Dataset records
++++++++++

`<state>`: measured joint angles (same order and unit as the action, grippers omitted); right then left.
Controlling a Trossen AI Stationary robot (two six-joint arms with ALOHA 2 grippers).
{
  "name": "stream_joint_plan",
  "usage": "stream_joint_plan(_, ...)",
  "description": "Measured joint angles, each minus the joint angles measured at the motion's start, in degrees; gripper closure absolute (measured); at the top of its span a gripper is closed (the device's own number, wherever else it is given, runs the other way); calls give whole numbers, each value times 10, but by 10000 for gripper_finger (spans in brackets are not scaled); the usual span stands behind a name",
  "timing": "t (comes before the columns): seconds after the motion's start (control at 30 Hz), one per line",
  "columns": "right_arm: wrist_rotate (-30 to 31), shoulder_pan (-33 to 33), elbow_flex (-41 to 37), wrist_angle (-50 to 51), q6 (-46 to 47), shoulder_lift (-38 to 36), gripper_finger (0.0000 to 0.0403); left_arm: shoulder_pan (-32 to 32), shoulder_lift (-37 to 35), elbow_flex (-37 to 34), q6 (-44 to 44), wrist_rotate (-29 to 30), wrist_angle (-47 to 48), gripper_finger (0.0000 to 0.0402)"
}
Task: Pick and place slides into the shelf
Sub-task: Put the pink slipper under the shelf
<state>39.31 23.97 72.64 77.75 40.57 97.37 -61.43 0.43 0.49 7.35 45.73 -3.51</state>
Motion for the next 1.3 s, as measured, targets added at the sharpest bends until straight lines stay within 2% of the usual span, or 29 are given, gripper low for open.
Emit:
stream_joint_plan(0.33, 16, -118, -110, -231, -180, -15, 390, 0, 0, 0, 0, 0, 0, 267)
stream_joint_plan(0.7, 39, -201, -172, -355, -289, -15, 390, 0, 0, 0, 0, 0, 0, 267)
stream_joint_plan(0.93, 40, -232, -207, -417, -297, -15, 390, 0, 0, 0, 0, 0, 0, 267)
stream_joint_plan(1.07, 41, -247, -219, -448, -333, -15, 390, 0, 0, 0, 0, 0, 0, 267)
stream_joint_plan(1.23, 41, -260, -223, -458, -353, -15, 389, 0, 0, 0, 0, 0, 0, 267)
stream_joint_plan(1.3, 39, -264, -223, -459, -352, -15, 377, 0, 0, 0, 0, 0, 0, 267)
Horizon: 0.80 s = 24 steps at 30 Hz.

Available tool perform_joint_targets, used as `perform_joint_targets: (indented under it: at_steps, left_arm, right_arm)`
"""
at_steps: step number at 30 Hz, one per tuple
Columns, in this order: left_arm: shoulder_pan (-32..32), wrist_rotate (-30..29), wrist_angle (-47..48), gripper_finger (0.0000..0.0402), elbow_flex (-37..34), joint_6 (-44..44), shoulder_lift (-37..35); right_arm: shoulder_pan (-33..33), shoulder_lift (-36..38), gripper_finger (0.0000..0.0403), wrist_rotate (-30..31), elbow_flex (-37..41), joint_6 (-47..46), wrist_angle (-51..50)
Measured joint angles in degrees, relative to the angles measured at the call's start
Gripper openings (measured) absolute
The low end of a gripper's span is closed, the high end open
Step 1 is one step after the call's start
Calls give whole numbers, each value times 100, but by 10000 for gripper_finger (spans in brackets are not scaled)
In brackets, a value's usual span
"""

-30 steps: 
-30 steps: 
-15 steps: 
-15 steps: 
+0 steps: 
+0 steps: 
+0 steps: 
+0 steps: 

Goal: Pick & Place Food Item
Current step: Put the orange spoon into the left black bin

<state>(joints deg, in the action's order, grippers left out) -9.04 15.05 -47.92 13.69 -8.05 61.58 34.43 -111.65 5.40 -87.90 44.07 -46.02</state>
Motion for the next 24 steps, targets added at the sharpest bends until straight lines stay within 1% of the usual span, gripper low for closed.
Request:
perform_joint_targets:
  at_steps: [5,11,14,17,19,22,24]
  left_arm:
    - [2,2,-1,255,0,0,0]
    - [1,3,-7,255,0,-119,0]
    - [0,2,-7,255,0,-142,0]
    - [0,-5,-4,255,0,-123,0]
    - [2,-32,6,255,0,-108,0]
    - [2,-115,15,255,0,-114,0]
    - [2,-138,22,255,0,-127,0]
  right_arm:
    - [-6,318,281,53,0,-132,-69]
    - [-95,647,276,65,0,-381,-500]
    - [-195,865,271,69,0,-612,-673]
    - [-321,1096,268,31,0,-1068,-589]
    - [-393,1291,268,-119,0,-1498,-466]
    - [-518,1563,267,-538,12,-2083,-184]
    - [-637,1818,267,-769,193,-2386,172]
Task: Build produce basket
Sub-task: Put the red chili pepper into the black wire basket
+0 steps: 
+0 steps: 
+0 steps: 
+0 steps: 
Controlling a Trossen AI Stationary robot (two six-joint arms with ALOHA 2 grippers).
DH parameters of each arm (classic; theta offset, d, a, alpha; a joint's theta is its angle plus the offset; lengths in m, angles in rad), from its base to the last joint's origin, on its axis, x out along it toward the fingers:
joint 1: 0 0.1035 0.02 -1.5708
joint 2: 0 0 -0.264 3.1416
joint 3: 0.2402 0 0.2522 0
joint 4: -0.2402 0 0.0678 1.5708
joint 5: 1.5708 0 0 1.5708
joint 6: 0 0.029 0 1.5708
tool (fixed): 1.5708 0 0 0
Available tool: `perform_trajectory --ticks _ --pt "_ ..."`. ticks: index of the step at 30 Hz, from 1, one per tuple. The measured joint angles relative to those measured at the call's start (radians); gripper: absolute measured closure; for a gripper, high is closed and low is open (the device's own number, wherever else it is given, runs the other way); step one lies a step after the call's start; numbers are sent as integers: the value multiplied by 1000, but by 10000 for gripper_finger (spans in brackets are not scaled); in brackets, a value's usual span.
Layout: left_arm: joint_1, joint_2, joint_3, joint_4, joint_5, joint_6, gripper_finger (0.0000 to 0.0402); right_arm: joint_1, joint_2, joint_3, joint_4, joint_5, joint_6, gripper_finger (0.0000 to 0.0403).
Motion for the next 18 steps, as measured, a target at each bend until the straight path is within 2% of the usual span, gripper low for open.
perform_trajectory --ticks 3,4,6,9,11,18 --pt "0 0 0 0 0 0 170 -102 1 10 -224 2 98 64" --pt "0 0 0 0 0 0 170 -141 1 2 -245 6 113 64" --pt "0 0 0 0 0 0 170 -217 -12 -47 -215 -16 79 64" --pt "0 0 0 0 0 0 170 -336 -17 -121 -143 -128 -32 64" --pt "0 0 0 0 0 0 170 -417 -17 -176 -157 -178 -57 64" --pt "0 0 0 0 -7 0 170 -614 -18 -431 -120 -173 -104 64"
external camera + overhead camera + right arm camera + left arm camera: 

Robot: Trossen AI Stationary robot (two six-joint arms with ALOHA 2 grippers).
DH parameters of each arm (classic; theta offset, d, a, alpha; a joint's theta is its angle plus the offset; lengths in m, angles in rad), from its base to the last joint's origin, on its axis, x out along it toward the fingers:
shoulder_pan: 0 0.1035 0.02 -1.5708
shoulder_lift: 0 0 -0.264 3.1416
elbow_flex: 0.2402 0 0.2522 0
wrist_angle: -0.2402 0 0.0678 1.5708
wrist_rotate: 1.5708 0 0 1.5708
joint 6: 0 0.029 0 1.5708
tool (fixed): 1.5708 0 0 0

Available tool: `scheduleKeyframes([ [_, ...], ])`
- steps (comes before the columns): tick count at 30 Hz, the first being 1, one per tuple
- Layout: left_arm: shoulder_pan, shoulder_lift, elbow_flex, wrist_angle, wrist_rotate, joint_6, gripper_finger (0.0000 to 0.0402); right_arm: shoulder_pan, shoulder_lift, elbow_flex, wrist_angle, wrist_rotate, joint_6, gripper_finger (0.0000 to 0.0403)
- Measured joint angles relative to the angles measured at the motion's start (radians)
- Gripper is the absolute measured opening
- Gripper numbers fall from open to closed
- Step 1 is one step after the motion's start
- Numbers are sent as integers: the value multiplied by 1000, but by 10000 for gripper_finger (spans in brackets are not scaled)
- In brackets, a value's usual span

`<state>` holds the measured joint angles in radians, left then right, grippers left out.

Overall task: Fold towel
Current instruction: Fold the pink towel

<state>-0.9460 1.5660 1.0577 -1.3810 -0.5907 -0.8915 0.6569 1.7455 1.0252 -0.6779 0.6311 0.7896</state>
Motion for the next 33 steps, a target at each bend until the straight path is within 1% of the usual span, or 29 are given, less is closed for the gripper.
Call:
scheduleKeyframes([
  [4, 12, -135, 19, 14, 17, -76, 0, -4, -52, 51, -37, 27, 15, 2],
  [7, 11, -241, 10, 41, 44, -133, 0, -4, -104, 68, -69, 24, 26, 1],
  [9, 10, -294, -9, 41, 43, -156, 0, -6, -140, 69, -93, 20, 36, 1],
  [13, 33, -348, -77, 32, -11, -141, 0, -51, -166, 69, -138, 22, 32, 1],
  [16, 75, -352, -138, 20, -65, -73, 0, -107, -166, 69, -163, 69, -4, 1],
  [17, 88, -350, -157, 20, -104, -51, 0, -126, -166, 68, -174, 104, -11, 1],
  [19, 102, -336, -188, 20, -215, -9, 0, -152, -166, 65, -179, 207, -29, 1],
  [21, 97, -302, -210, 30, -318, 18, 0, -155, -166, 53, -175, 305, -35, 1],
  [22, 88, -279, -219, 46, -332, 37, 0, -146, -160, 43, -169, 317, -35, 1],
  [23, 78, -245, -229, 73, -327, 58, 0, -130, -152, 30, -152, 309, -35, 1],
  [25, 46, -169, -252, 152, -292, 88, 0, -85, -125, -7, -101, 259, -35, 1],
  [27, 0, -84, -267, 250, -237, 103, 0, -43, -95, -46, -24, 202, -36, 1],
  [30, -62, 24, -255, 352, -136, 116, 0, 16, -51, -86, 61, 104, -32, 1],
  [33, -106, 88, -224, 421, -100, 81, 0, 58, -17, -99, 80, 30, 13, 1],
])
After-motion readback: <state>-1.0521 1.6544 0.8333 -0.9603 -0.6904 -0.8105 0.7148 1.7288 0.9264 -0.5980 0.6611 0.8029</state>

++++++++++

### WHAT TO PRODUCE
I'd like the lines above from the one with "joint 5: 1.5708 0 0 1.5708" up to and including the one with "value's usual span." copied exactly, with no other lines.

### ANSWER TO THIS PROBLEM
joint 5: 1.5708 0 0 1.5708
joint 6: 0 0.029 0 1.5708
tool (fixed): 1.5708 0 0 0
Available tool: `perform_trajectory --ticks _ --pt "_ ..."`. ticks: index of the step at 30 Hz, from 1, one per tuple. The measured joint angles relative to those measured at the call's start (radians); gripper: absolute measured closure; for a gripper, high is closed and low is open (the device's own number, wherever else it is given, runs the other way); step one lies a step after the call's start; numbers are sent as integers: the value multiplied by 1000, but by 10000 for gripper_finger (spans in brackets are not scaled); in brackets, a value's usual span.

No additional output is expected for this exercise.